Contacting someone through a remote channel is the easy part. The challenge is getting this person’s attention.

Let’s study the problem. If you get an email from a friend or colleague, you will probably read it. Well, you will not always read it, but you will get a feeling of how important that message is before even opening it. The sender and the subject will give you enough information to do so. However, if the sender is someone you don’t know, chances are the email will be deleted, sent to SPAM, or at best get a late answer. When you don’t know the sender, you can’t tell how important the message is before reading it.

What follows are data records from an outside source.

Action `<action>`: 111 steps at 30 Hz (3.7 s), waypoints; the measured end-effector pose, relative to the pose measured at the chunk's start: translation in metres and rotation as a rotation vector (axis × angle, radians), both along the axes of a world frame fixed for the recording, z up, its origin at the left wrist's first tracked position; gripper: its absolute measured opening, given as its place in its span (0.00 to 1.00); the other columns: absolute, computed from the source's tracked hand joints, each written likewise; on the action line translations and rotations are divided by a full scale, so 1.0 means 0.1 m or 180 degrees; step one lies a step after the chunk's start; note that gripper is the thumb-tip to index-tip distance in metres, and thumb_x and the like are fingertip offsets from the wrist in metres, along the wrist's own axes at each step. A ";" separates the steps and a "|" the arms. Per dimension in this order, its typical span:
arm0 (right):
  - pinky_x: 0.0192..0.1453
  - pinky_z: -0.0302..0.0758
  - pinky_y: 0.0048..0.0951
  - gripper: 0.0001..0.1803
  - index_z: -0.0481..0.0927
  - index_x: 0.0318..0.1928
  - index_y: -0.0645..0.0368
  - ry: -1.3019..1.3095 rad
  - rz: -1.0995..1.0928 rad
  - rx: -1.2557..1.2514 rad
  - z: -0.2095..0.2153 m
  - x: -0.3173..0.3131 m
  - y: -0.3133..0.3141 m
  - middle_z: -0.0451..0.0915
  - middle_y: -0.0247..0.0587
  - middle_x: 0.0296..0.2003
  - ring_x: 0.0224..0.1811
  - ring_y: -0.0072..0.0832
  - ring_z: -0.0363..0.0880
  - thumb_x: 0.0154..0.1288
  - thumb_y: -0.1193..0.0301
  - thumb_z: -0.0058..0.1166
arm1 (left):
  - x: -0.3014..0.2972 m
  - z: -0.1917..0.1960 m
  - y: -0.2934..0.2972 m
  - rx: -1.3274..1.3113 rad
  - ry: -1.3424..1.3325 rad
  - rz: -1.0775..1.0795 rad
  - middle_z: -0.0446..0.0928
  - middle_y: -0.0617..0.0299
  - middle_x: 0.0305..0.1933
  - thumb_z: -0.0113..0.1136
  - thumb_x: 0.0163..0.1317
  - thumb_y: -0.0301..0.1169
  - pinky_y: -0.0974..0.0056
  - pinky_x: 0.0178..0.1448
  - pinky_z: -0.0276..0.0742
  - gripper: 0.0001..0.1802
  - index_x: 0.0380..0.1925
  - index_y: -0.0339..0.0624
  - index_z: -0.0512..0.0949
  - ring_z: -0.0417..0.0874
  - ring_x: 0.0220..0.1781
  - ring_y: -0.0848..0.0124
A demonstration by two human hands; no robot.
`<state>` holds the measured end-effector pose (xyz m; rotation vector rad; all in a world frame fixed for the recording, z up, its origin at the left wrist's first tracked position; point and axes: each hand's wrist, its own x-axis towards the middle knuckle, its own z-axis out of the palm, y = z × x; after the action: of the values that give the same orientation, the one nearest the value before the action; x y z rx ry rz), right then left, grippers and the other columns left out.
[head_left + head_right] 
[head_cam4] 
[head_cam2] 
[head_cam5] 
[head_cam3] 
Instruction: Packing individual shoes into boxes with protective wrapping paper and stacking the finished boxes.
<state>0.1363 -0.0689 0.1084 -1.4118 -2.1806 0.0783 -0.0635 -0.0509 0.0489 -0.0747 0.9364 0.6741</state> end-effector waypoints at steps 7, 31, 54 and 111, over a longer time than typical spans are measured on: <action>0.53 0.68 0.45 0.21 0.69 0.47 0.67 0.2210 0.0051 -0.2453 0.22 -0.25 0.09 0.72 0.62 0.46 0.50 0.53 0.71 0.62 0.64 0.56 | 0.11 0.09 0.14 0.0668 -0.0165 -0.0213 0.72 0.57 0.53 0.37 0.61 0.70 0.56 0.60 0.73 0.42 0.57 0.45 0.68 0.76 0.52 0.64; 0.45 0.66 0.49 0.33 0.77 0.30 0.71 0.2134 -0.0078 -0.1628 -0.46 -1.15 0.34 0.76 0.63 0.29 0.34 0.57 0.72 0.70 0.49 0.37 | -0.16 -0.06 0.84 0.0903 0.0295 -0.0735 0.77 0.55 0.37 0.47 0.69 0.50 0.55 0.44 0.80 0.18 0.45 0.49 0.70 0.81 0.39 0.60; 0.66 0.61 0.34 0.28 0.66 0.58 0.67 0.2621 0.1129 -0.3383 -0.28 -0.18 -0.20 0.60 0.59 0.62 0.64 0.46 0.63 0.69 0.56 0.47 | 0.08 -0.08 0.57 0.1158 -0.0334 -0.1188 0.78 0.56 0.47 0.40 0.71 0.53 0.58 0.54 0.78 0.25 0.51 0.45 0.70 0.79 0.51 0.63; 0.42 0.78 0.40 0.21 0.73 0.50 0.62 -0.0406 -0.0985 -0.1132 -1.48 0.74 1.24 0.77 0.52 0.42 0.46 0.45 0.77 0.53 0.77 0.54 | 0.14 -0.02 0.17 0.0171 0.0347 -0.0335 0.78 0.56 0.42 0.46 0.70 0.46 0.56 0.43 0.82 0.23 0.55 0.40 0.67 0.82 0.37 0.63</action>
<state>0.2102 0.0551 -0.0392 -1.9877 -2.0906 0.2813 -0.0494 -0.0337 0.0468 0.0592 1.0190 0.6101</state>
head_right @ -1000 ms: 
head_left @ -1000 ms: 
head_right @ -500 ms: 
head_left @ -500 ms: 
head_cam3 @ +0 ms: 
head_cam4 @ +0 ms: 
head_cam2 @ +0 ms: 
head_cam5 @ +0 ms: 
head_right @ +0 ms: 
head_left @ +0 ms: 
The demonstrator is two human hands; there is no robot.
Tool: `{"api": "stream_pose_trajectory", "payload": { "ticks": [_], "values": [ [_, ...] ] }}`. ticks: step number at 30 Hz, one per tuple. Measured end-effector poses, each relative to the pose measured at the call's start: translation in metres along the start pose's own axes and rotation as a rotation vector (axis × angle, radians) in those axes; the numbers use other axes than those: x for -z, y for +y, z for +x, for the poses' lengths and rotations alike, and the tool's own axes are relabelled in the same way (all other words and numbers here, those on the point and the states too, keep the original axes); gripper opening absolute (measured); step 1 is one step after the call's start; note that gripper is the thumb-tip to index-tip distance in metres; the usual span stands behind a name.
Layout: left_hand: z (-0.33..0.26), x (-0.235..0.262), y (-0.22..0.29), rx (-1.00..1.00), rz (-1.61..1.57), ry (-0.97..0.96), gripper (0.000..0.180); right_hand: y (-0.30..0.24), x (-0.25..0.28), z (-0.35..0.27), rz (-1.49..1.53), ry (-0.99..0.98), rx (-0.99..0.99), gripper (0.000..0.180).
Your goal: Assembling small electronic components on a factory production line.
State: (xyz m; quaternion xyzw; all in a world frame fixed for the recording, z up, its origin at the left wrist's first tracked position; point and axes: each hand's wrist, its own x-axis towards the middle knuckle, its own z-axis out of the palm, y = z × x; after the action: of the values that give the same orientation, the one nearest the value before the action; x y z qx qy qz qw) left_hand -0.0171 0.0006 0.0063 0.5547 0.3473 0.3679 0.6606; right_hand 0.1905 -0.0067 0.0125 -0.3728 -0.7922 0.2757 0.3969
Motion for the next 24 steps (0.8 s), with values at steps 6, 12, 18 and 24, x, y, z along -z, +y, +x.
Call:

So how do you send an email to someone you don’t know? You might ask a third party to send it for you. As in the real world, you can improve the odds of being heard when you are introduced by someone known by both parties. So, if Alice wants to write to Bob and Bob doesn’t know Alice, she will ask Charlie -known both by Alice and Bob- to introduce her.

What if Alice didn’t know a third party to introduce her? Or what if she wanted to communicate ASAP with Bob? Even if she knew the message will interest Bob, she will find it difficult to contact him. Maybe she will resort to meeting him face to face. In this case, telecommunication might fail to make contact.

Could there be a way to solve this problem? Is it possible for Alice to reach Bob remotely without asking for help from a third party? Sure, she can always send him an email directly. The problem is, that won’t always get Bob’s attention. Even when the message might be really interesting to Bob, chances are he won’t open it because it comes from someone he doesn’t know.

But Alice is sure the message will interest Bob! If he could read it, Alice thinks, he will reply. She could bet on it!

Well, let her bet. How much is Alice willing to bet that Bob finds the message relevant enough to answer it?

The solution I am proposing comes from adding a payment to the message. So let’s return to Bob’s side for a moment. Let’s say he gets lots of emails from people he doesn’t know, but there is this message from someone that bets he will be interested. Her name, Alice, doesn’t ring a bell… but unlike others, she has bet a sum of money he will find the message interesting. If Bob knew Alice has indeed bet on it, that message will automatically improve its odds of being read.